Exercise brief: Please give back the listing exactly, without any of its pictures.

----------

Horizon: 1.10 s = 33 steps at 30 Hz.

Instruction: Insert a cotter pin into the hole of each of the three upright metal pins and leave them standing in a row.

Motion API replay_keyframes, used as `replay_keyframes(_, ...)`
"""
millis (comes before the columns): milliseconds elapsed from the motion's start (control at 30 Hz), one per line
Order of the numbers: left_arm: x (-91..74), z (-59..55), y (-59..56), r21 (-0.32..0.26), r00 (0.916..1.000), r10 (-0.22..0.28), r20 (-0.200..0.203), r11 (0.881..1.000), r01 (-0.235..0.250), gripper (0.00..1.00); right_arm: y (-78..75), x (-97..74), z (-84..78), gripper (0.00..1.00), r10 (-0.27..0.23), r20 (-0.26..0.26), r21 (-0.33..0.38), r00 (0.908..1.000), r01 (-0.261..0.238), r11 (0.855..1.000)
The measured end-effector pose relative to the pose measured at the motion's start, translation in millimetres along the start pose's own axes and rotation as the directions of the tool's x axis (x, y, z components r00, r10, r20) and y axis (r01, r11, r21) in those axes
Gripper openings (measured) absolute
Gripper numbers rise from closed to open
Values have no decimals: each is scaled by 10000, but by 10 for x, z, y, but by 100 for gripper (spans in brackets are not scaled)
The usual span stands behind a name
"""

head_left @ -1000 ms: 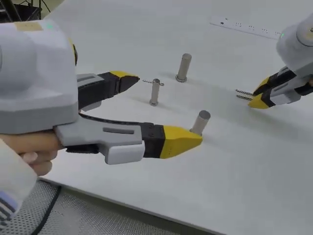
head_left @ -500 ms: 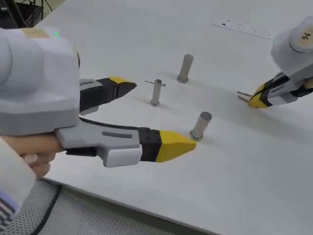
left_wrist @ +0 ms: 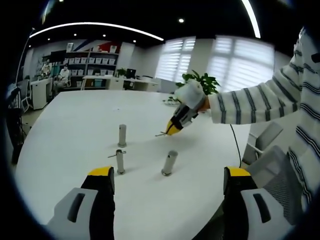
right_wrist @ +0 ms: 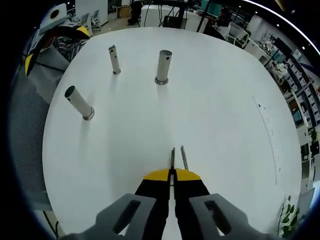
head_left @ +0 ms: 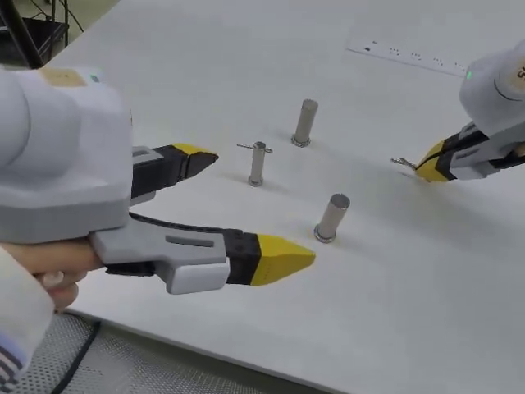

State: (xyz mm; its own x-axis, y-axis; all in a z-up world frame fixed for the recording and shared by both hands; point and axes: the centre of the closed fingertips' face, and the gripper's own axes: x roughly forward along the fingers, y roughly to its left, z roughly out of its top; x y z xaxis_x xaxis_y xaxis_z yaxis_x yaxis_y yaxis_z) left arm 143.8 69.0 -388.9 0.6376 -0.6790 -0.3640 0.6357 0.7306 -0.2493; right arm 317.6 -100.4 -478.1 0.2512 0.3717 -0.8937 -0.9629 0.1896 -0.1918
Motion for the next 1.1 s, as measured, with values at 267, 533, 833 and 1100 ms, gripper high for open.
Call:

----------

Solution to this task:
Horizon: 1.10 s = 33 steps at 30 Hz.

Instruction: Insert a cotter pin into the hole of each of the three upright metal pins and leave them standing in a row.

Motion API replay_keyframes, used as `replay_keyframes(_, ...)`
"""
millis (comes before the columns): milliseconds elapsed from the motion's start (control at 30 Hz), one per line
Order of the numbers: left_arm: x (-91..74), z (-59..55), y (-59..56), r21 (-0.32..0.26), r00 (0.916..1.000), r10 (-0.22..0.28), r20 (-0.200..0.203), r11 (0.881..1.000), r01 (-0.235..0.250), gripper (0.00..1.00); right_arm: y (-78..75), x (-97..74), z (-84..78), gripper (0.00..1.00), r10 (-0.27..0.23), r20 (-0.26..0.26), r21 (-0.33..0.38), r00 (0.908..1.000), r01 (-0.261..0.238), r11 (0.855..1.000)
The measured end-effector pose relative to the pose measured at the motion's start, translation in millimetres along the start pose's own axes and rotation as the directions of the tool's x axis (x, y, z components r00, r10, r20) and y axis (r01, r11, r21) in those axes
Gripper openings (measured) absolute
Gripper numbers rise from closed to open
Values have no decimals: each is scaled by 10000, but by 10 for x, z, y, but by 100 for gripper (spans in brackets are not scaled)
The usual span stands behind a name
"""

head_left @ -1000 ms: 
head_left @ -500 ms: 
left_wrist @ +0 ms: 
right_wrist @ +0 ms: 
head_left @ +0 ms: 

State: (xyz mm; its own x-axis, y-axis; all in a z-up world frame fixed for the recording and shared by both hands; point and axes: the centre of the closed fingertips' face, and the gripper's own axes: x roughly forward along the fingers, y roughly to its left, z roughly out of its top; x y z xaxis_x xaxis_y xaxis_z yaxis_x yaxis_y yaxis_z) left arm 143.8 69.0 -388.9 0.6376 -0.6790 -0.3640 0.6357 0.7306 -0.2493; right arm 317.6 -100.4 -478.1 0.2512 0.3717 -0.8937 -0.9629 0.1896 -0.1918
Motion for the next 1.1 s, as measured, with values at 267, 533, 833 and 1100 ms, gripper high for open.
Call:

This output requires nothing further.